With a new deal on climate change due to be signed at the United Nations Climate Change Conference in Paris at the end of the year in an effort to reduce greenhouse gas emissions and keep global warming to 2C, undergraduates Roland Huyghues Despointes, Maxence Beguin and Louis Delahaye, from Paris, France, want to promote and support the use of renewable energy through microfinance.
“We are convinced that small projects using renewable energy can make a big difference in places like Africa and Asia,” said Mr Huyghues Despointes. “In developing countries microfinance provides vital access to funds for entrepreneurs and small businesses that don’t have access to banks.
“We think microfinance can play a vital role in promoting renewable energy in developing countries through the funding of things like solar-powered water pumps and giving power to places without electricity.
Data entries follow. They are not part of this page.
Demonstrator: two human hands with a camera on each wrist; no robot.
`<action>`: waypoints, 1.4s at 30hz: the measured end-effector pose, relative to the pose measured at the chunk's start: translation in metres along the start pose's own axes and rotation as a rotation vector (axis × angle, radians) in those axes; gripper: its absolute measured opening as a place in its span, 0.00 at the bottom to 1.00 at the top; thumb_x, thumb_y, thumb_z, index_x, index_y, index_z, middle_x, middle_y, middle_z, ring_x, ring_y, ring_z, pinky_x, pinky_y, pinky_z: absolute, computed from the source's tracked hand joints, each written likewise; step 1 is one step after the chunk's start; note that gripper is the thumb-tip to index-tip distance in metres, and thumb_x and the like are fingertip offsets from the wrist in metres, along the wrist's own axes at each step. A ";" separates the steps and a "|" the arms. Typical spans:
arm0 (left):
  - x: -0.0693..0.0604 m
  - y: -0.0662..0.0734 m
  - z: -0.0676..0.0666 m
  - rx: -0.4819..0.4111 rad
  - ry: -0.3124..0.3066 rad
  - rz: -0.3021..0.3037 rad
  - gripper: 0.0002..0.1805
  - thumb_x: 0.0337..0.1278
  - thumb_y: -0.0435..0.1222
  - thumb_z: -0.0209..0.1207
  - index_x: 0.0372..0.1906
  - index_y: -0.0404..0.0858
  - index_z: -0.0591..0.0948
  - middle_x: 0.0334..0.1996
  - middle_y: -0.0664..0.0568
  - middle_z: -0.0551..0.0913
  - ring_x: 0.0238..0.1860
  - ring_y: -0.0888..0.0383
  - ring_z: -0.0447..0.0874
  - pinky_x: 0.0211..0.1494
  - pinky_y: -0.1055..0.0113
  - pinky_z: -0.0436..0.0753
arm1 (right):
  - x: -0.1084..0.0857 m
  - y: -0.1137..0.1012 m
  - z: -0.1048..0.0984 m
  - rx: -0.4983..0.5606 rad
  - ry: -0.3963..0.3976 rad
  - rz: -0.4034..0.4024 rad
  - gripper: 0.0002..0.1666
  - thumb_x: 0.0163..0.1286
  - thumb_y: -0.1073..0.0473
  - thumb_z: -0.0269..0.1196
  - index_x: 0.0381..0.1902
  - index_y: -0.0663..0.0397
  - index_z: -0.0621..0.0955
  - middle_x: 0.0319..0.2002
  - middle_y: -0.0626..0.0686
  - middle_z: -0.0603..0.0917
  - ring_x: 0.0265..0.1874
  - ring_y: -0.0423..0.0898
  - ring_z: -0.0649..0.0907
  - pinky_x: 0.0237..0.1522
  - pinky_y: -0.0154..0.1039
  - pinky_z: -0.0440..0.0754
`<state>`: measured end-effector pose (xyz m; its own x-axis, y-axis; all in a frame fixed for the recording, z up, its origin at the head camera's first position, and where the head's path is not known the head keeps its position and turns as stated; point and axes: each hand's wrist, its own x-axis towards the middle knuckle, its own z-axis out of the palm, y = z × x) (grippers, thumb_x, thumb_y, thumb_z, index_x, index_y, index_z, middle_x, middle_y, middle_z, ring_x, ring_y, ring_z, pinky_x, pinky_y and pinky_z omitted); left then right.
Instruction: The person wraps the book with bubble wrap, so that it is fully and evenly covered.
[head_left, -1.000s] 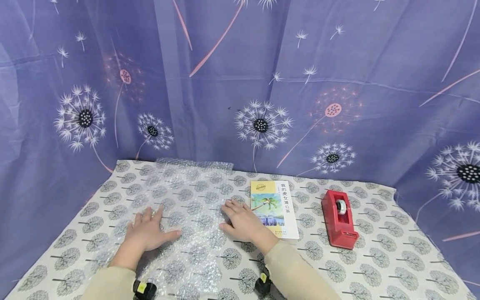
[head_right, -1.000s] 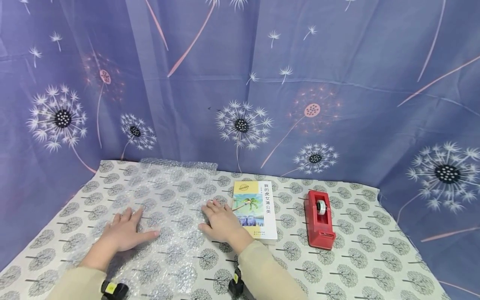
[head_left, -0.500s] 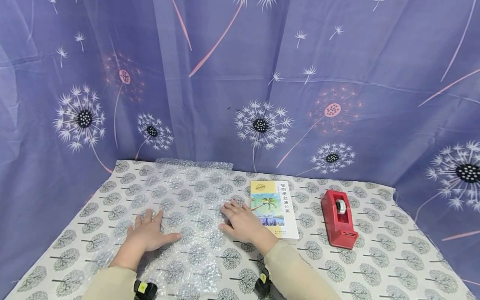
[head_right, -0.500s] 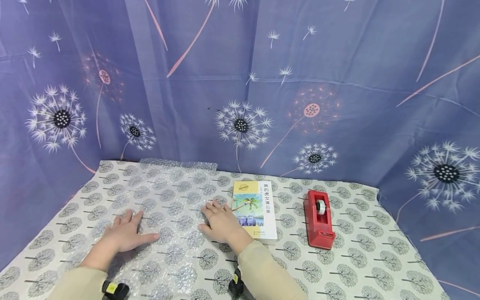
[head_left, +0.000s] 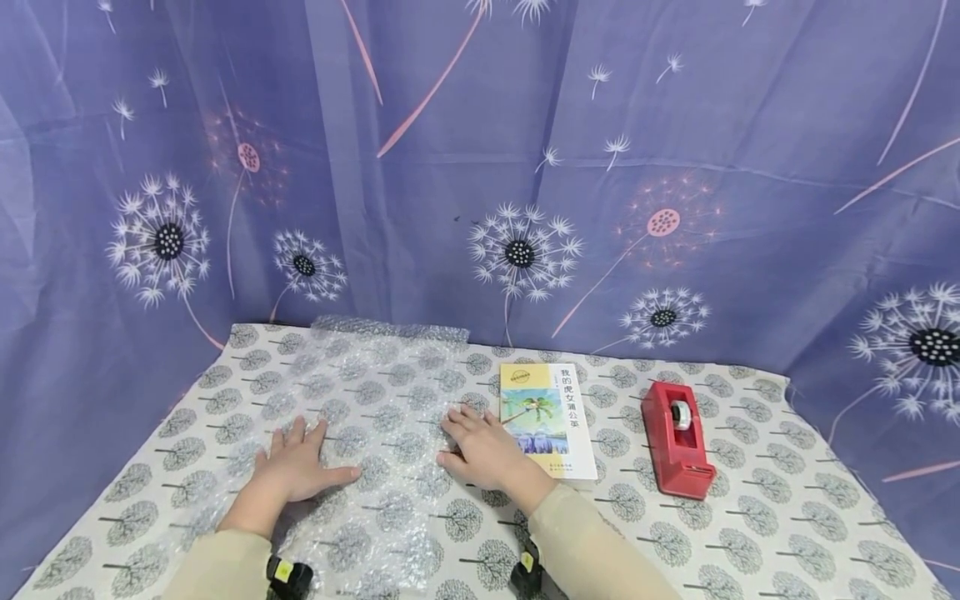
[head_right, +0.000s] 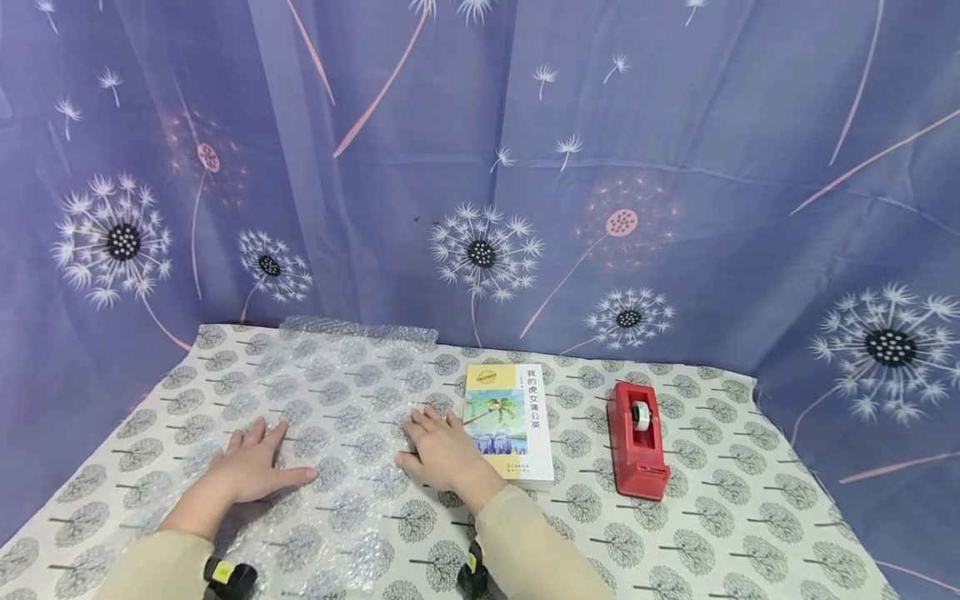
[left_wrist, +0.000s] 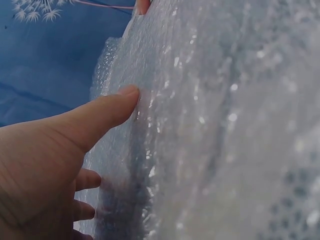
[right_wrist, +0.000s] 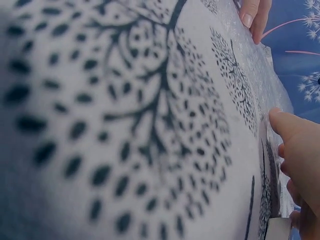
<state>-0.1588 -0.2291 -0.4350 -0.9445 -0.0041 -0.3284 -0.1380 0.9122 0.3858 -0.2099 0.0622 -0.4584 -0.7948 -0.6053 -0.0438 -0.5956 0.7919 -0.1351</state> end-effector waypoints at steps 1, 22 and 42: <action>0.000 -0.001 0.001 -0.002 -0.002 0.000 0.66 0.39 0.72 0.56 0.73 0.30 0.49 0.70 0.23 0.36 0.66 0.19 0.28 0.61 0.24 0.31 | -0.001 0.000 0.000 0.000 0.003 -0.002 0.38 0.71 0.33 0.43 0.71 0.48 0.63 0.73 0.51 0.60 0.74 0.50 0.56 0.73 0.56 0.53; 0.007 -0.010 -0.002 0.003 0.041 0.074 0.64 0.38 0.69 0.60 0.72 0.31 0.52 0.70 0.24 0.38 0.66 0.19 0.32 0.61 0.23 0.35 | -0.005 -0.004 0.002 -0.021 0.003 -0.026 0.38 0.71 0.33 0.43 0.70 0.49 0.64 0.73 0.51 0.61 0.74 0.51 0.56 0.73 0.57 0.54; 0.016 -0.014 -0.008 -0.009 0.065 0.135 0.64 0.35 0.67 0.63 0.72 0.32 0.54 0.70 0.24 0.40 0.67 0.20 0.32 0.63 0.25 0.35 | -0.010 -0.006 -0.002 -0.006 0.007 -0.015 0.39 0.70 0.33 0.44 0.70 0.49 0.65 0.72 0.51 0.61 0.73 0.51 0.57 0.72 0.57 0.55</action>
<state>-0.1747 -0.2453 -0.4388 -0.9719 0.0917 -0.2170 -0.0110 0.9024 0.4307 -0.1984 0.0633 -0.4554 -0.7865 -0.6166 -0.0346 -0.6082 0.7832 -0.1295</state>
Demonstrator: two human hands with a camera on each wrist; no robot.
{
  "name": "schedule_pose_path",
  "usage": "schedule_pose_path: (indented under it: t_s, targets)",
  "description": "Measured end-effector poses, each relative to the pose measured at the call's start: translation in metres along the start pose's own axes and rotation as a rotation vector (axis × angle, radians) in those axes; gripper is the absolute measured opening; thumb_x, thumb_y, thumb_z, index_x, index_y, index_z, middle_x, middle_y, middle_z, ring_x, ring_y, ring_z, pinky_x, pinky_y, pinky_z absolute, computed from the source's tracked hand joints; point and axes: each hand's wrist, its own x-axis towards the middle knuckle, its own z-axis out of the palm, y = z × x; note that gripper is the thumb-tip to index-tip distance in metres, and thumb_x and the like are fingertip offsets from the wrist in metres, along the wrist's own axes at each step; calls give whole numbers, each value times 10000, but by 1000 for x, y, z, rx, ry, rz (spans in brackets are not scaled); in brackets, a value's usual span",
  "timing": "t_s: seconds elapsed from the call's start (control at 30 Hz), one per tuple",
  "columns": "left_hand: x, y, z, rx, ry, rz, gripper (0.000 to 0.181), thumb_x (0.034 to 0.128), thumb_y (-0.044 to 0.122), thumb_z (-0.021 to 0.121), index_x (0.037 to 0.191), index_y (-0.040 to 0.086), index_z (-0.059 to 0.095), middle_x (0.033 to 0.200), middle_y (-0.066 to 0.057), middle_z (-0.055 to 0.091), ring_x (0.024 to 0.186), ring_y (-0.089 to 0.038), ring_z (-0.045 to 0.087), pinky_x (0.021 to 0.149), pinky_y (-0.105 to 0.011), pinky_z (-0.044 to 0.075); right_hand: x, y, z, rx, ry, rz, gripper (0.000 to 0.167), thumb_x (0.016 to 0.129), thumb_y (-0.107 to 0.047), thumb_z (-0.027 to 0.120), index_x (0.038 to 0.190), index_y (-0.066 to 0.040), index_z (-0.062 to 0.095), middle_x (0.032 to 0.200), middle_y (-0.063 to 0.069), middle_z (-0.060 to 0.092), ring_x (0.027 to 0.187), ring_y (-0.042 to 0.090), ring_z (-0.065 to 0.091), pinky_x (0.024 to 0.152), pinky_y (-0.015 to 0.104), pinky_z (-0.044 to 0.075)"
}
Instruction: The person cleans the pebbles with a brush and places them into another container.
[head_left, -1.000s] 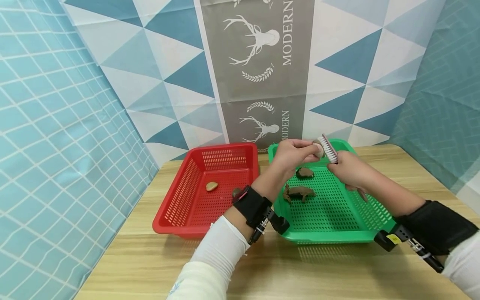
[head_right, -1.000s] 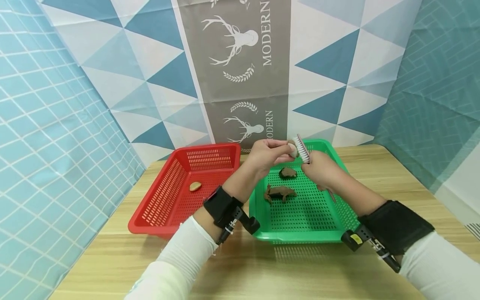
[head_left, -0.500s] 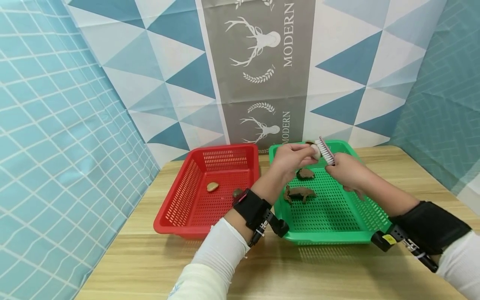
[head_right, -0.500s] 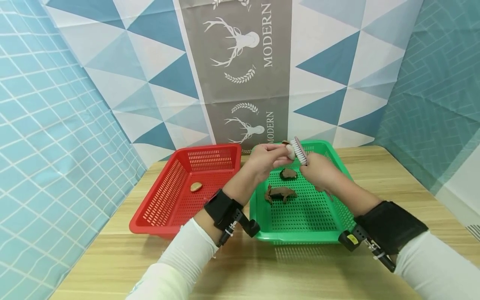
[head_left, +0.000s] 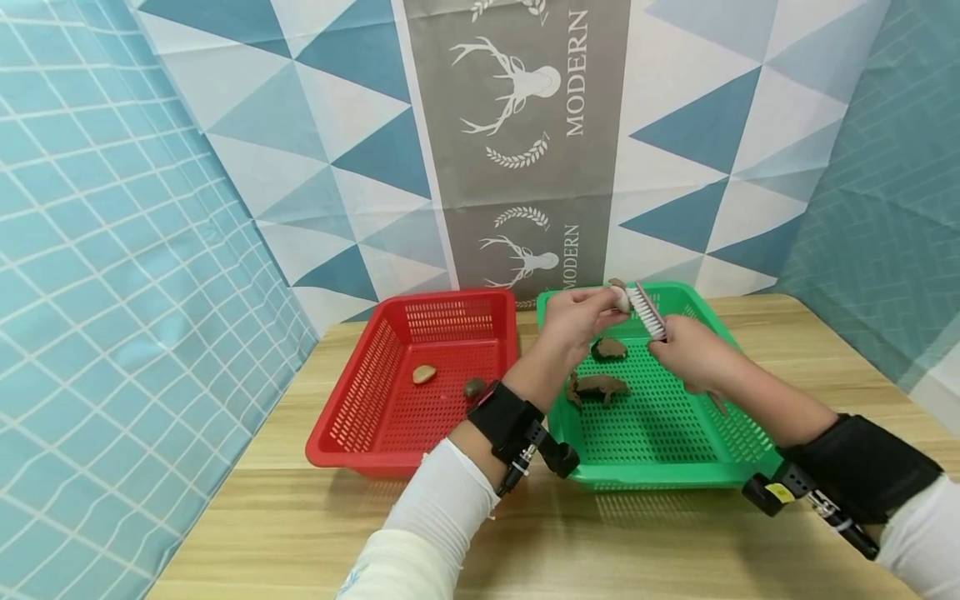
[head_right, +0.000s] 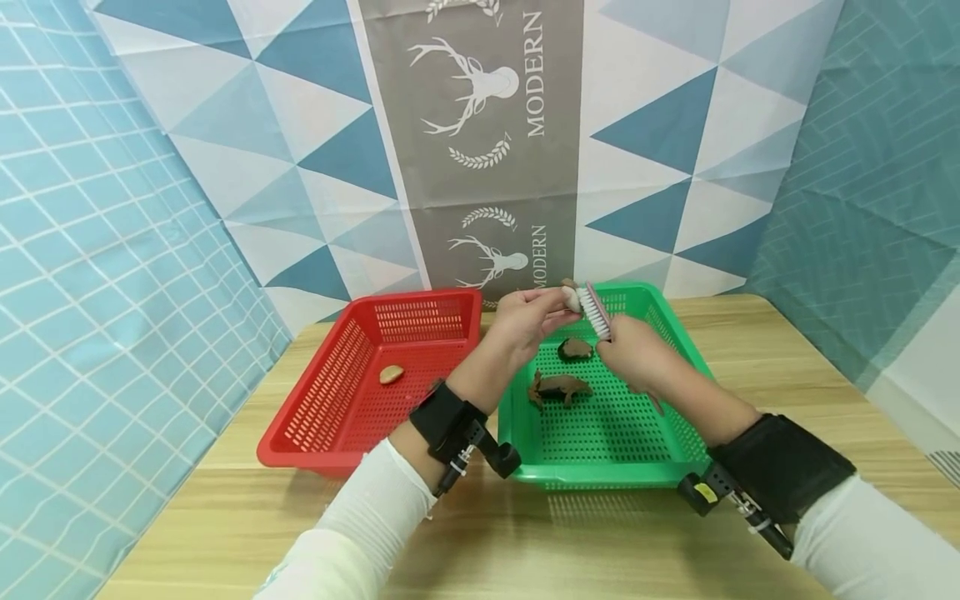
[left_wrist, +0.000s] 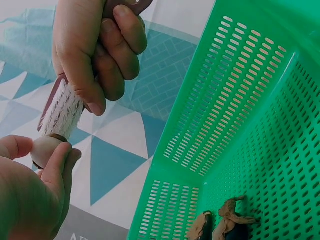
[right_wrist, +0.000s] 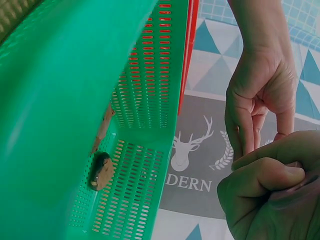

It can help transform poor communities by providing them with relatively cheap electricity and so boost the local economy and its infrastructure.
“Cycling is the greenest form of transport so it seemed natural that we should bike to all these wonderful schemes around the world.”
The team, called The Green Wheels, will cycle to renewable energy projects funded by microfinance around the world to find out how they are impacting on the local economy and community. They plan to produce a report assessing the impact of green energy on economic development that will share the best ideas and practice from the projects they visit.
The three 20-year-old BSc Management students will set off on July 25, visiting 32 countries on three continents and racking up 20,000km on their 365-day bike ride.
“Microfinancing energy projects are growing in South America, but it is very small in Africa, so we want to promote it,” said Mr Huyghues Despointes. “Microfinance is really helping local communities as banks are not interested in these projects. We will visit Haiti, which has been using microfinance to fund solar power that is helping local communities affected by the recent earthquake cut 33 per cent off their energy bills.
“In Peru, a microfinance scheme is helping farmers use solar power to improve productivity and in Cambodia small solar lamps are helping communities without electricity, they are helping children do their homework at night, boosting education.
“These projects are helping poor communities to be self-sufficient and allowing them to grow.”
The bikers, who have already raised €32,000 of the €50,000 they are aiming for, have been invited to talk about their project at the Positive Economy Forum in Russia on June 16.
“As well as finding out and supporting these fantastic projects we are looking forward to a big adventure,” said Mr Huyghues Despointes. “We are passionate about green energy and see microfinance as a way of helping remote and poor communities around the world to develop. We believe these two things combined can really help to alleviate poverty.”